Хозяин Вселенной - стр. 47
«Это древний язык, Рома. За три тысячи лет язык меняется очень сильно».
«Ты можешь?..»
Она вглядывается.
«Здесь покоится прах Летящей на восток, матери Ищущей плоды и Играющего с ветром, жены Взлетающего в зенит…» А вот и дата… Ого! Да это же конец эпохи Немереной жадности!»
Я обхватываю жену крылом. Надо же, подумать только… На Земле подобные захоронения искали бы археологи. И не нашли бы ничего – все могилы аборигены разоряли нещадно…
«У нас не принято грабить могилы, Рома. То есть бывали эксцессы во времена той эпохи, но такого вандализма, как у людей, не было и в помине. Как видишь, за ним даже присматривают, за этим кладбищем – должно быть, местный смотритель лесного участка. Да и в старину тут нечего было брать, разве только сами памятники».
Её глаза глубоки и бездонны.
«С тех пор многое изменилось, муж мой. Уже давно так никого не хоронят. Мёртвые покоятся в глубоких подземельях, оставив солнечный свет живым. И сам обряд изменился. Не плачут убитые горем родные, нет траурных процессий… Смерть перестала быть горем, Рома.

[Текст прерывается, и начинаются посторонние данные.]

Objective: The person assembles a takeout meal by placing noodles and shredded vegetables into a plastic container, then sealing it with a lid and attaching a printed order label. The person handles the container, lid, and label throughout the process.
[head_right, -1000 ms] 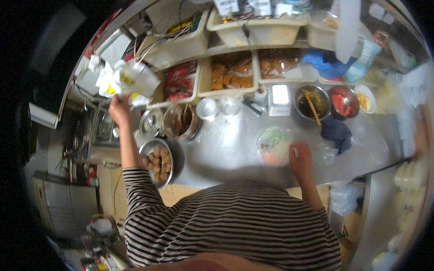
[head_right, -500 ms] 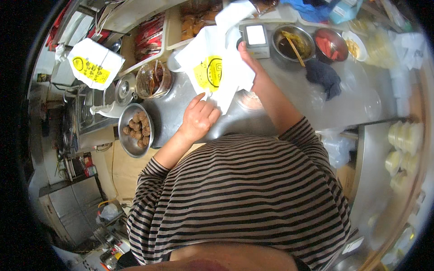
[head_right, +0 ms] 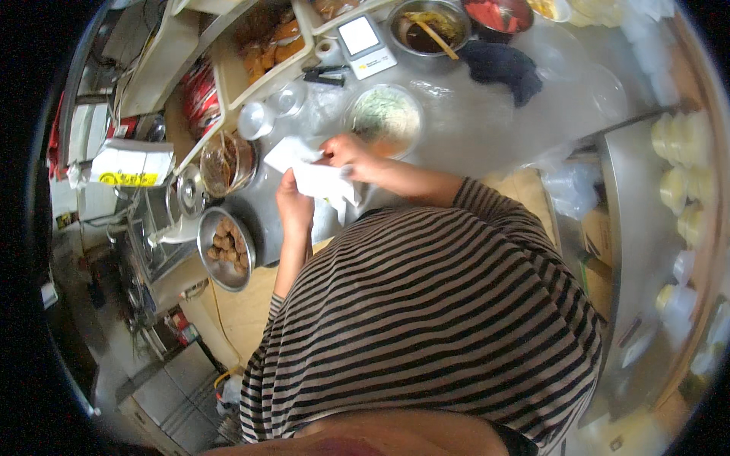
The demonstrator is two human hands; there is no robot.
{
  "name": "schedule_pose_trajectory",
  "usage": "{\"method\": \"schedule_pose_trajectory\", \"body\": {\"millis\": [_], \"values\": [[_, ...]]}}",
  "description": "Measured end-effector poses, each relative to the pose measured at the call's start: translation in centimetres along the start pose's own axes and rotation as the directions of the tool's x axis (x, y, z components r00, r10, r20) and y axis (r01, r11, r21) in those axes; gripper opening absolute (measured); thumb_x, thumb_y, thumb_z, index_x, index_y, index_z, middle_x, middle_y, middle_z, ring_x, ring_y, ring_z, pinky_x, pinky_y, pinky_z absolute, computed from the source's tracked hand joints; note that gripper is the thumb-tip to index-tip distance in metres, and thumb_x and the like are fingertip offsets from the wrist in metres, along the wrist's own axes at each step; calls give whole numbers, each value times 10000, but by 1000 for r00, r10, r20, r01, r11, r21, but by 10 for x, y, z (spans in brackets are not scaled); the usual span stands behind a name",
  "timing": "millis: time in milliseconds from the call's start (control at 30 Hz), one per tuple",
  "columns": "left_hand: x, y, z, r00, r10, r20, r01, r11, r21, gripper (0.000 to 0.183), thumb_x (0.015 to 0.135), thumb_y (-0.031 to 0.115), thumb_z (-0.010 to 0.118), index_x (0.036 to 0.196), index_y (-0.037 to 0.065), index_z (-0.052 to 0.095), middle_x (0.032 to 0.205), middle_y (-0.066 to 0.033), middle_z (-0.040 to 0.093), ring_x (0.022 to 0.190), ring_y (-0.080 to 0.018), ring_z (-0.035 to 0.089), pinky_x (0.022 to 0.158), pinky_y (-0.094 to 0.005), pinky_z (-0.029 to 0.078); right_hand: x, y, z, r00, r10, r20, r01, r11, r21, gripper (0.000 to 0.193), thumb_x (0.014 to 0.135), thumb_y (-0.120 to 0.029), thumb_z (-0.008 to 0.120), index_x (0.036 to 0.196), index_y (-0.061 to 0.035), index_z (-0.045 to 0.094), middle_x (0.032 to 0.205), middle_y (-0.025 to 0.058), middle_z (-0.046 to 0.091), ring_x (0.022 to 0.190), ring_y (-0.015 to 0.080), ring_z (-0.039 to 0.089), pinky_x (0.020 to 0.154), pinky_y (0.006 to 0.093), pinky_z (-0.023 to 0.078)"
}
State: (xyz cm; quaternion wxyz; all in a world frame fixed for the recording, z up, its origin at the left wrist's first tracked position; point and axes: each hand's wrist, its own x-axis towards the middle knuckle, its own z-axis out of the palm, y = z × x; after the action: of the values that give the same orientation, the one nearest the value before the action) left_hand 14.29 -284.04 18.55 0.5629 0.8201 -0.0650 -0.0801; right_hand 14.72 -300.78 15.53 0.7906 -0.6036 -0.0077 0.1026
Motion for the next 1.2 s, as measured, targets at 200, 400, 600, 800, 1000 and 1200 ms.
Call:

За очень редкими исключениями, которых тоже скоро не станет».
Я размышляю. Вот как…
«Да, ты прав. Я тоже иногда об этом думаю. Эти редкие исключения напоминают всем о том, что есть на свете горе. Они учат переживать и сопереживать. А вот когда кристаллы-микросканеры в головах не оставят смерти ни единой лазейки… Не закончится ли это в конце концов тем, что мы, ангелы, утратим способность сочувствовать чужому горю? Ничто не даётся даром, Рома».
Я обнимаю её руками и крыльями.
«Но ты же мечтала, чтобы однажды в мире не стало слёз. Твоя мечта исполняется у тебя на глазах».
«Мечтала, да. Но есть на Земле и такая поговорка: «Несчастный, ты будешь иметь, что хотел».
Она вдруг шумно встряхивается, не выдерживая тишины древнего кладбища.
– Давай полетим домой. Извини, Рома, но я не могу здесь…
– Понимаю… Вообще-то я бы смог…
В любимых глазищах протаивает знакомый смех.
– Для тебя нет ничего святого, муж мой, – переходит Ирочка на русскую речь.
– То есть как ничего? – округляю я глаза. – Да полно разного святого! Вот же передо мной главная святыня…
Ирочка смешливо фыркает, блестя глазами.
– Ты неисправимый льстец! Всё, полетели!
– …М-м… Рома…
Ирочка чмокает, плотнее прижимаясь ко мне. Уже уснула, намаялась, маленькая моя… И Мауна-младшая спит, и Нечаянная Радость. И мне бы нужно спать, да ещё как… Но сна ни в одном глазу.
Моя мудрая жена, как всегда, чётко обрисовала суть дела. Я уже привык, что ангелы добрые, это как бы само собой разумеется, как наличие крыльев. Добрые, великодушные, тонко чувствующие чужое страдание… Насколько тонко? Не есть ли это атавизм?